## TASK
Every line of the data below is to be written out again exactly.

• • • • • • •

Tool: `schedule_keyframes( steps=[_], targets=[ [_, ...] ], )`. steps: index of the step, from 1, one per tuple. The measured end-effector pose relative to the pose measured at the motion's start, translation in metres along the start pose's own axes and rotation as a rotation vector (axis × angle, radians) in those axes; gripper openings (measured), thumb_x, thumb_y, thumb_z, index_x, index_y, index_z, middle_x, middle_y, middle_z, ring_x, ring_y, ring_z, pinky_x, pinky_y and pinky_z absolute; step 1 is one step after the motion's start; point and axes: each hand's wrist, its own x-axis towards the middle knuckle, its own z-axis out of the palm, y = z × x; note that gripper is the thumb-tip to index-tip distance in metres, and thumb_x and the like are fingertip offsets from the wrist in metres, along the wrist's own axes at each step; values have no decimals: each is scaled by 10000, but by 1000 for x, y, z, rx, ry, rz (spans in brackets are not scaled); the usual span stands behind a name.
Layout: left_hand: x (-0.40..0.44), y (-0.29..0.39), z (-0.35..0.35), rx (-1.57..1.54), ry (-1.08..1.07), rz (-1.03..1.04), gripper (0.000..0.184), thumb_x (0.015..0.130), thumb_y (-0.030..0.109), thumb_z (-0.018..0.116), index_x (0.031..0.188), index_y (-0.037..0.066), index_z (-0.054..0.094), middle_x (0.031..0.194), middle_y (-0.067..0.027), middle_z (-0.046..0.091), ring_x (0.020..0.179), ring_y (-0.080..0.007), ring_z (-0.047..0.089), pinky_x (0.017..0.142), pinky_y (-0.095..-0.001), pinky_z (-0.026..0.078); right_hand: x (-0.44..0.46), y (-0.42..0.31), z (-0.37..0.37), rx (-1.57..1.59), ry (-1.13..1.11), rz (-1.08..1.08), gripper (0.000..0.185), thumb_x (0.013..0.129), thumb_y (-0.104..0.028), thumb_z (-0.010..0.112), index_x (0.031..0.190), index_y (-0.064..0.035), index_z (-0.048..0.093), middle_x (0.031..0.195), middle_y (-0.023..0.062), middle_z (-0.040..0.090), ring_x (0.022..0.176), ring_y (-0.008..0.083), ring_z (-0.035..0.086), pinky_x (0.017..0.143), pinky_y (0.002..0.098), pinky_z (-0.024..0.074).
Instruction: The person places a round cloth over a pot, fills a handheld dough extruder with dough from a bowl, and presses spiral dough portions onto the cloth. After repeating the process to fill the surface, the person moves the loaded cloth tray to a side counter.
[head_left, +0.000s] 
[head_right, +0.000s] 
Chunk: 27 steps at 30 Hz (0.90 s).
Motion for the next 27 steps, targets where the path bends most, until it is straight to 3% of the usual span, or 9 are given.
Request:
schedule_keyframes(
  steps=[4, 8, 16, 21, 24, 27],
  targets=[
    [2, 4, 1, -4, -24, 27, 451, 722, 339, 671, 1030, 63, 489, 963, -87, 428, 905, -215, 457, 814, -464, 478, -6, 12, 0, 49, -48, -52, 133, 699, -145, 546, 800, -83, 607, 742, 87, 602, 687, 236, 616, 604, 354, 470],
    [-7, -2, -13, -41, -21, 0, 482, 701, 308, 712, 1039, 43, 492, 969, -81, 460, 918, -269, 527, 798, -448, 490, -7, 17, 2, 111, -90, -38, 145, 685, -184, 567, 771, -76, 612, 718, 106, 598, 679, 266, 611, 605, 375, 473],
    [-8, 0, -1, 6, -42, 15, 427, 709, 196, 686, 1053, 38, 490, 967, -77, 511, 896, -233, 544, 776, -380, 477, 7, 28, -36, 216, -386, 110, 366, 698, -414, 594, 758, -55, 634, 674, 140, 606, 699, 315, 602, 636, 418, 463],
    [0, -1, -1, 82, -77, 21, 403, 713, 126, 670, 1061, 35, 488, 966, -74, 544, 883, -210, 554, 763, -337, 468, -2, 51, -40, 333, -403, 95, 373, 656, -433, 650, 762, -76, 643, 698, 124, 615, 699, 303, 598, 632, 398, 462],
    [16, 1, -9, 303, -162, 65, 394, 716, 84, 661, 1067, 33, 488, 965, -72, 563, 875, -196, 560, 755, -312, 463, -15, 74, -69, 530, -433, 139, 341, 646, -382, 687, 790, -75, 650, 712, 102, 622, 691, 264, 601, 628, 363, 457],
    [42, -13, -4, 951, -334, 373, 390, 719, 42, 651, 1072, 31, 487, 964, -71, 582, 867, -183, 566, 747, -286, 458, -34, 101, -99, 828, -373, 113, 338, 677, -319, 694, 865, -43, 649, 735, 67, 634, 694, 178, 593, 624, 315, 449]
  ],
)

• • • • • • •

## ANSWER SPACE
Tool: `schedule_keyframes( steps=[_], targets=[ [_, ...] ], )`. steps: index of the step, from 1, one per tuple. The measured end-effector pose relative to the pose measured at the motion's start, translation in metres along the start pose's own axes and rotation as a rotation vector (axis × angle, radians) in those axes; gripper openings (measured), thumb_x, thumb_y, thumb_z, index_x, index_y, index_z, middle_x, middle_y, middle_z, ring_x, ring_y, ring_z, pinky_x, pinky_y and pinky_z absolute; step 1 is one step after the motion's start; point and axes: each hand's wrist, its own x-axis towards the middle knuckle, its own z-axis out of the palm, y = z × x; note that gripper is the thumb-tip to index-tip distance in metres, and thumb_x and the like are fingertip offsets from the wrist in metres, along the wrist's own axes at each step; values have no decimals: each is scaled by 10000, but by 1000 for x, y, z, rx, ry, rz (spans in brackets are not scaled); the usual span stands behind a name.
Layout: left_hand: x (-0.40..0.44), y (-0.29..0.39), z (-0.35..0.35), rx (-1.57..1.54), ry (-1.08..1.07), rz (-1.03..1.04), gripper (0.000..0.184), thumb_x (0.015..0.130), thumb_y (-0.030..0.109), thumb_z (-0.018..0.116), index_x (0.031..0.188), index_y (-0.037..0.066), index_z (-0.054..0.094), middle_x (0.031..0.194), middle_y (-0.067..0.027), middle_z (-0.046..0.091), ring_x (0.020..0.179), ring_y (-0.080..0.007), ring_z (-0.047..0.089), pinky_x (0.017..0.142), pinky_y (-0.095..-0.001), pinky_z (-0.026..0.078); right_hand: x (-0.44..0.46), y (-0.42..0.31), z (-0.37..0.37), rx (-1.57..1.59), ry (-1.13..1.11), rz (-1.08..1.08), gripper (0.000..0.185), thumb_x (0.013..0.129), thumb_y (-0.104..0.028), thumb_z (-0.010..0.112), index_x (0.031..0.190), index_y (-0.064..0.035), index_z (-0.048..0.093), middle_x (0.031..0.195), middle_y (-0.023..0.062), middle_z (-0.040..0.090), ring_x (0.022..0.176), ring_y (-0.008..0.083), ring_z (-0.035..0.086), pinky_x (0.017..0.143), pinky_y (0.002..0.098), pinky_z (-0.024..0.074).
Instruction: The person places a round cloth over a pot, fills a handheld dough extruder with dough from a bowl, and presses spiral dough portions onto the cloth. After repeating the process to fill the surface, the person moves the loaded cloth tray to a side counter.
[head_left, +0.000s] 
[head_right, +0.000s] 
Chunk: 27 steps at 30 Hz (0.90 s).
Motion for the next 27 steps, targets where the path bends most, until it is straight to 3% of the usual span, or 9 are given.
Request:
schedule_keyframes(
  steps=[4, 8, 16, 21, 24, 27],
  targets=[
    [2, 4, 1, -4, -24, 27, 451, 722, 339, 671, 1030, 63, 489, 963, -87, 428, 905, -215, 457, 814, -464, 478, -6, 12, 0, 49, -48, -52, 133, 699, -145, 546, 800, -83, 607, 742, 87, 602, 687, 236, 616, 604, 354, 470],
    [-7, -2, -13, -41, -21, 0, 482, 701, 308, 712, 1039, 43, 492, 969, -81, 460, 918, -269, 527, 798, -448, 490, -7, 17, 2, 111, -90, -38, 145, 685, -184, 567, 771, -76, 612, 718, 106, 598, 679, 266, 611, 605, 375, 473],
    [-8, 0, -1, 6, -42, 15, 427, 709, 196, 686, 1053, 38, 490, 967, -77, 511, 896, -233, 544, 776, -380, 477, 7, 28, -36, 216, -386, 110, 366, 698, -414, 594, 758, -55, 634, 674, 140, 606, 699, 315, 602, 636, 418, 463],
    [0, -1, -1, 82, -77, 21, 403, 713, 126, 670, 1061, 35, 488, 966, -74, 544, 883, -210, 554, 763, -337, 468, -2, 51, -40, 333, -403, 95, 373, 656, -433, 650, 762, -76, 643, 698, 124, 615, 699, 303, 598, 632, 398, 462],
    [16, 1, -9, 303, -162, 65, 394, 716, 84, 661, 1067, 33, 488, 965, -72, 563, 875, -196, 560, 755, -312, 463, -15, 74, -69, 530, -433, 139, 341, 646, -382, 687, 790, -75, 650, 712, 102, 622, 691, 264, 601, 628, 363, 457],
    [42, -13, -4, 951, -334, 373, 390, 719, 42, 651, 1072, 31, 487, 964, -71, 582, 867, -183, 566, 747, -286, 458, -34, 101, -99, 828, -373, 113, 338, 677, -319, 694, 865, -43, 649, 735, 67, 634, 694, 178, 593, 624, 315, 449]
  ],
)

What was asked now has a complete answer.